-- DATA FOR REVIEW follows --

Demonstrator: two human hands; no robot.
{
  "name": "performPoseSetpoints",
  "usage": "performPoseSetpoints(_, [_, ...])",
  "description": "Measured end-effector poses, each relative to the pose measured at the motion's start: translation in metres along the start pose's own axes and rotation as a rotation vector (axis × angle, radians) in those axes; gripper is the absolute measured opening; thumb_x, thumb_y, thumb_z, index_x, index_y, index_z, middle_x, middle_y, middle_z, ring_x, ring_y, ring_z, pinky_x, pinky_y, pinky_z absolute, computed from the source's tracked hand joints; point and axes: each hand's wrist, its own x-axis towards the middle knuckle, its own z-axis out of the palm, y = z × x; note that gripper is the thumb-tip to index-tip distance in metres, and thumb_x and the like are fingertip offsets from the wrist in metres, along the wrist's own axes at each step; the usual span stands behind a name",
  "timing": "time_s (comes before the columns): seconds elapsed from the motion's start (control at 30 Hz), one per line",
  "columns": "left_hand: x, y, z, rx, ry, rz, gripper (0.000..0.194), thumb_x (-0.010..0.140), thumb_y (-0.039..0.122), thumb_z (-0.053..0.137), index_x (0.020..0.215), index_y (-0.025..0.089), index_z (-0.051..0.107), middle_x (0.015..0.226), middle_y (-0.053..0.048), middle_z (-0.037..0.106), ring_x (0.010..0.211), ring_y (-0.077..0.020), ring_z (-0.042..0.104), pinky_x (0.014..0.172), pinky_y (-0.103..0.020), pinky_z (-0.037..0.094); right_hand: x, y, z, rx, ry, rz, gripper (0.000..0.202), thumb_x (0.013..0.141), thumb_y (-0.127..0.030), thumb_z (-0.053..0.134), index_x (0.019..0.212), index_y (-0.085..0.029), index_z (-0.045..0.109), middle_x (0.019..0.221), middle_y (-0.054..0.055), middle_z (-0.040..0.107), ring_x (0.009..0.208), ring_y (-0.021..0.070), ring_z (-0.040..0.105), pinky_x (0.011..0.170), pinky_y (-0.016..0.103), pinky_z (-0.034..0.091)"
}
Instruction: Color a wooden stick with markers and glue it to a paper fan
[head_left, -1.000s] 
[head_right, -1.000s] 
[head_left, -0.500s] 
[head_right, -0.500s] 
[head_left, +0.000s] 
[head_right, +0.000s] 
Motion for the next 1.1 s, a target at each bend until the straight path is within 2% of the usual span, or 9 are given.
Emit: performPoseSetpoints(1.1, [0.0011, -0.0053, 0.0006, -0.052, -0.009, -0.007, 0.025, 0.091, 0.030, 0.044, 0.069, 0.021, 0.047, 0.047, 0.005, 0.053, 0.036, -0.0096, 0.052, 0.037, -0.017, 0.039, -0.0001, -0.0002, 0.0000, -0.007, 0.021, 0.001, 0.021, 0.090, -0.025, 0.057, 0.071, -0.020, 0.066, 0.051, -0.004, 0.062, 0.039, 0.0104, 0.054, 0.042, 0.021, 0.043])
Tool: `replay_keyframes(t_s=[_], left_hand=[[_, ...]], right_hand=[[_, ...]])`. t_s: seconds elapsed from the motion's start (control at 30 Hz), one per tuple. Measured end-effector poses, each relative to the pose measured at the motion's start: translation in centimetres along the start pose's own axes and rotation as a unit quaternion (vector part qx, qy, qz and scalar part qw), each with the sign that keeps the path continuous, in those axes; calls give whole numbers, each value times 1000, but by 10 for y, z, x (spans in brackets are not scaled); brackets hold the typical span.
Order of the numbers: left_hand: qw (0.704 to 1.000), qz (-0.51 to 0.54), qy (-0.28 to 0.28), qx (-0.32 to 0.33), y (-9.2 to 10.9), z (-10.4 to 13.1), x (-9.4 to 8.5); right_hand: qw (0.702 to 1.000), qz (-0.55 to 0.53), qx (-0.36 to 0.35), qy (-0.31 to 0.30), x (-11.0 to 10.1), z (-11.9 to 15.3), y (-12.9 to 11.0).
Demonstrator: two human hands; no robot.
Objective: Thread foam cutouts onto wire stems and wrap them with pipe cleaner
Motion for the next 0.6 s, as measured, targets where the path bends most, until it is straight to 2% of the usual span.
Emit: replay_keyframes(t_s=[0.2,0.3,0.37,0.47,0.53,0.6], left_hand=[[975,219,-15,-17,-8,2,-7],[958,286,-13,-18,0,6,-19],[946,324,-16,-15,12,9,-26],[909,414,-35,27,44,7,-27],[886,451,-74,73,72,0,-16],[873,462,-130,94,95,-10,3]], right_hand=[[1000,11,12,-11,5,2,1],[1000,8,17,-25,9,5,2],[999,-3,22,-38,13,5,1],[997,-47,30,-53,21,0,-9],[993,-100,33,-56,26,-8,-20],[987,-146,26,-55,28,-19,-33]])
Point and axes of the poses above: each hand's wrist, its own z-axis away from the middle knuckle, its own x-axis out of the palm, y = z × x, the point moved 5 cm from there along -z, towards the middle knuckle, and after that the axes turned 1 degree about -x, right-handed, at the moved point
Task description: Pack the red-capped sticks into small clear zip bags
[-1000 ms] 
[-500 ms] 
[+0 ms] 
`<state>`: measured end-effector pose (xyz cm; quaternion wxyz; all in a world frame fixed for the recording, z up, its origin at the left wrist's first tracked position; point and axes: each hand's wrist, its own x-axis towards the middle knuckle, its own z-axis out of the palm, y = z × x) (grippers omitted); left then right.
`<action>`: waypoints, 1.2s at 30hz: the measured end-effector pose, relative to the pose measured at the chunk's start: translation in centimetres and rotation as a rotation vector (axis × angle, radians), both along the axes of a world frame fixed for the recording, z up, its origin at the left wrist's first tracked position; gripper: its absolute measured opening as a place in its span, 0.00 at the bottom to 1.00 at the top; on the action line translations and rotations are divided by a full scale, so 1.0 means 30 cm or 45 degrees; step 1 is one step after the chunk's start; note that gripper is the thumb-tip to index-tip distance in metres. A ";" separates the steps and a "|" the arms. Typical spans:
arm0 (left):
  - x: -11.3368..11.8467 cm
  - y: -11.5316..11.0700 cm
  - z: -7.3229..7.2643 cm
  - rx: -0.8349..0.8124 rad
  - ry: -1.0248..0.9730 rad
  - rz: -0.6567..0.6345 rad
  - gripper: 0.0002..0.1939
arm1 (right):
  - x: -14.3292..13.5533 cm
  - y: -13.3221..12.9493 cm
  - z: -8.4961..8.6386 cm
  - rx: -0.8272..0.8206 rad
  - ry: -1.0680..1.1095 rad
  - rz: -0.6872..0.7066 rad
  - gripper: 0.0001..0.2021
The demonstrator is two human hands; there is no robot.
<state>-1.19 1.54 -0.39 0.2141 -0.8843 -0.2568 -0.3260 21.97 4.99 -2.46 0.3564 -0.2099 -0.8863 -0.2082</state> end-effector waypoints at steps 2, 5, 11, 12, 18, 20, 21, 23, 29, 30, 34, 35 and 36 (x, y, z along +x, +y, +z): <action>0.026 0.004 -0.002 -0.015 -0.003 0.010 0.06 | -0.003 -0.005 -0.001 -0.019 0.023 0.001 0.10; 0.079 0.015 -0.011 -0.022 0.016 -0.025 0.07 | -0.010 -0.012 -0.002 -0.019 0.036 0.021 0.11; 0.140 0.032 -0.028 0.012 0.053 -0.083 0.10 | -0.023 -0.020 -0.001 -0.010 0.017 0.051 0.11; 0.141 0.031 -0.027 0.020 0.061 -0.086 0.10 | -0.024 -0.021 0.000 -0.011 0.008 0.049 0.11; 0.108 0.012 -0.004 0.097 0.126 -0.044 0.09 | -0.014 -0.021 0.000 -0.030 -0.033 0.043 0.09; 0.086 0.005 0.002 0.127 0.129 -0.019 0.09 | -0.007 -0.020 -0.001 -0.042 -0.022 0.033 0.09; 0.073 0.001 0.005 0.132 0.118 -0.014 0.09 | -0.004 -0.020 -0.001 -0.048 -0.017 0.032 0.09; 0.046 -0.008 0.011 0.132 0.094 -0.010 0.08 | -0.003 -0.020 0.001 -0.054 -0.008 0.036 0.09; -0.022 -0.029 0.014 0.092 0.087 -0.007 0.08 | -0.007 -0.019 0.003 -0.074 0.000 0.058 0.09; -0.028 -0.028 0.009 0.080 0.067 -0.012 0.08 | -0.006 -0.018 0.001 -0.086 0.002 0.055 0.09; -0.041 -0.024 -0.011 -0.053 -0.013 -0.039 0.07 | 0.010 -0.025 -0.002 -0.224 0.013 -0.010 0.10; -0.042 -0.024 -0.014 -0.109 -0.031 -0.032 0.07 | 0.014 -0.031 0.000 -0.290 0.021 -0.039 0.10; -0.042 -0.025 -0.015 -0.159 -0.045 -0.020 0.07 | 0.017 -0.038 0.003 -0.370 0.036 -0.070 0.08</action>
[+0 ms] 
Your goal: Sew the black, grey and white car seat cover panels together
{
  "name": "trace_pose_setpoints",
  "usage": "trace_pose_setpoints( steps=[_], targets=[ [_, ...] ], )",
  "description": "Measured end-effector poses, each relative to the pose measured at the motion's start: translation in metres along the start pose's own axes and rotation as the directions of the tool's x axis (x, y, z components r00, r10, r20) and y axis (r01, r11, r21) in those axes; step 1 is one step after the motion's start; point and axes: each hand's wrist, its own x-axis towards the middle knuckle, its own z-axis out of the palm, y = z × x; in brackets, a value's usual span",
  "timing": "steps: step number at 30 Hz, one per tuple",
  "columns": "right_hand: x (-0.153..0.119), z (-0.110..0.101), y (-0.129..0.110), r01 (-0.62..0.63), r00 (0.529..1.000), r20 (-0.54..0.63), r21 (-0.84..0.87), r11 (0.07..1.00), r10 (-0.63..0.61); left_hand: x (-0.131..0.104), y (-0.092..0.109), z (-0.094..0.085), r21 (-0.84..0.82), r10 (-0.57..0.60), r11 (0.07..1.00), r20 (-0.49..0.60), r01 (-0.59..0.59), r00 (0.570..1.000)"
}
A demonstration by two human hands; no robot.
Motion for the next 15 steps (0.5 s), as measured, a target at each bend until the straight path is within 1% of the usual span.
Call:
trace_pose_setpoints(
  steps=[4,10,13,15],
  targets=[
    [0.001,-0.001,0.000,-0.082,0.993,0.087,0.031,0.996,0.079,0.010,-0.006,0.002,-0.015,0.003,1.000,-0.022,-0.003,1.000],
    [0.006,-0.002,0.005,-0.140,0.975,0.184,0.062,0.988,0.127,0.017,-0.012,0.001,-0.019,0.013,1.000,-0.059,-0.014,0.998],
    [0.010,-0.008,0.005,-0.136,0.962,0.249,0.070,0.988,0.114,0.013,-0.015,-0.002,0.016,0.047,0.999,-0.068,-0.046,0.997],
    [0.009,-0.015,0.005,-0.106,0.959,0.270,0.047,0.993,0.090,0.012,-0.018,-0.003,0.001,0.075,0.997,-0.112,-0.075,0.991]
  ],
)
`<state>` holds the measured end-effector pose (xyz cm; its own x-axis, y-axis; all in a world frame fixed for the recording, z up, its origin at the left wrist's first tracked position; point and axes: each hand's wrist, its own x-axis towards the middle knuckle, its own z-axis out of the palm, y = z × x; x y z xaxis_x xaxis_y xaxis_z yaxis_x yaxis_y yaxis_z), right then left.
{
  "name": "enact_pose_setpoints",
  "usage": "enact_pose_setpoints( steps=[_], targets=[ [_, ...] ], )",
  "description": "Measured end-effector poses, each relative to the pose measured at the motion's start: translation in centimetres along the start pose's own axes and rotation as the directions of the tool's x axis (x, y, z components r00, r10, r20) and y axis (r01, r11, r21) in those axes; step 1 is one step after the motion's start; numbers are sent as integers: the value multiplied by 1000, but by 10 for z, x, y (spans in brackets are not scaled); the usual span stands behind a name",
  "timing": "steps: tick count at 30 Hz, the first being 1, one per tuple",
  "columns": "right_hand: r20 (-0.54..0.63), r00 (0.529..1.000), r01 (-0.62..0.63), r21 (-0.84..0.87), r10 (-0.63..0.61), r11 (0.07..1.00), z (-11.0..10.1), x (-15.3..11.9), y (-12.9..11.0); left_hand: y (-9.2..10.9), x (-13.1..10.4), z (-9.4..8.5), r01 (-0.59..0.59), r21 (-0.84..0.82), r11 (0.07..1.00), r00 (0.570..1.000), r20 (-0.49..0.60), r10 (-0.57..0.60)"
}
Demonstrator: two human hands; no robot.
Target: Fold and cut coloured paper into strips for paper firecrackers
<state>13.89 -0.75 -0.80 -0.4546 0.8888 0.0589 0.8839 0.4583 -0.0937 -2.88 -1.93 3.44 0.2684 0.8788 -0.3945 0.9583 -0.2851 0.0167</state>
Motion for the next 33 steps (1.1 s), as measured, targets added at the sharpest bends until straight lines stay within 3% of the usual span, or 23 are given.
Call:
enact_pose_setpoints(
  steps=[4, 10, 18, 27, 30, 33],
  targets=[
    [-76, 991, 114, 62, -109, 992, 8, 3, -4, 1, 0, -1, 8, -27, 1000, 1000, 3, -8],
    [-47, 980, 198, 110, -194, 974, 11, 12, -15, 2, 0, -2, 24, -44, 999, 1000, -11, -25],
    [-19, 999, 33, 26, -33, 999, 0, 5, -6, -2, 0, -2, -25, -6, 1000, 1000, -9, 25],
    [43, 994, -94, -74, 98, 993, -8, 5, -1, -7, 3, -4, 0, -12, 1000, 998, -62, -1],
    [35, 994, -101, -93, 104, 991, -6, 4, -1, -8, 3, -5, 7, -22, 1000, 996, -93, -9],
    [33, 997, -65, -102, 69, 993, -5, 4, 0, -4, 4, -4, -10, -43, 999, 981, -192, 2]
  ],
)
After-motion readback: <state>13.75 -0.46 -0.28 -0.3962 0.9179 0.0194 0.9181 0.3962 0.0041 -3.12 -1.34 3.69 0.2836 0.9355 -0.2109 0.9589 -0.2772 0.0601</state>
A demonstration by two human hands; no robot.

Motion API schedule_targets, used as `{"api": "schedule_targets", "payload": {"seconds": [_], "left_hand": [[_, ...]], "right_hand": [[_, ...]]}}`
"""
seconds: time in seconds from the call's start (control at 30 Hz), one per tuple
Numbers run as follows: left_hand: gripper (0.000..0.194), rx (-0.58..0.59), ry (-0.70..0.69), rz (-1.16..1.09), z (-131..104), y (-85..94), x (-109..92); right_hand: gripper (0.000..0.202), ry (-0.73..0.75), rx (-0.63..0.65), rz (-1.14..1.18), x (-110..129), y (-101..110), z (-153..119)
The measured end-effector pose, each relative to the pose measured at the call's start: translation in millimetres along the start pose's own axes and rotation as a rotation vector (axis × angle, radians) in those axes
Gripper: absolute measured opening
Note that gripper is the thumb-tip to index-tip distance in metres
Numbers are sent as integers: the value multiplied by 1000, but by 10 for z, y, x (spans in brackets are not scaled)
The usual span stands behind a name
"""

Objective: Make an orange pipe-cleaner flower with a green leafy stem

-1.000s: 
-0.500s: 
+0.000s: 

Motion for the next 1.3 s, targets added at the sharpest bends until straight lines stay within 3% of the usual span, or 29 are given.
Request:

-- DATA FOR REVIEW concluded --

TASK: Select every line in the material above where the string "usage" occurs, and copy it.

TASK OUTPUT:
  "usage": "performPoseSetpoints(_, [_, ...])",
  "usage": "trace_pose_setpoints( steps=[_], targets=[ [_, ...] ], )",
  "usage": "enact_pose_setpoints( steps=[_], targets=[ [_, ...] ], )",

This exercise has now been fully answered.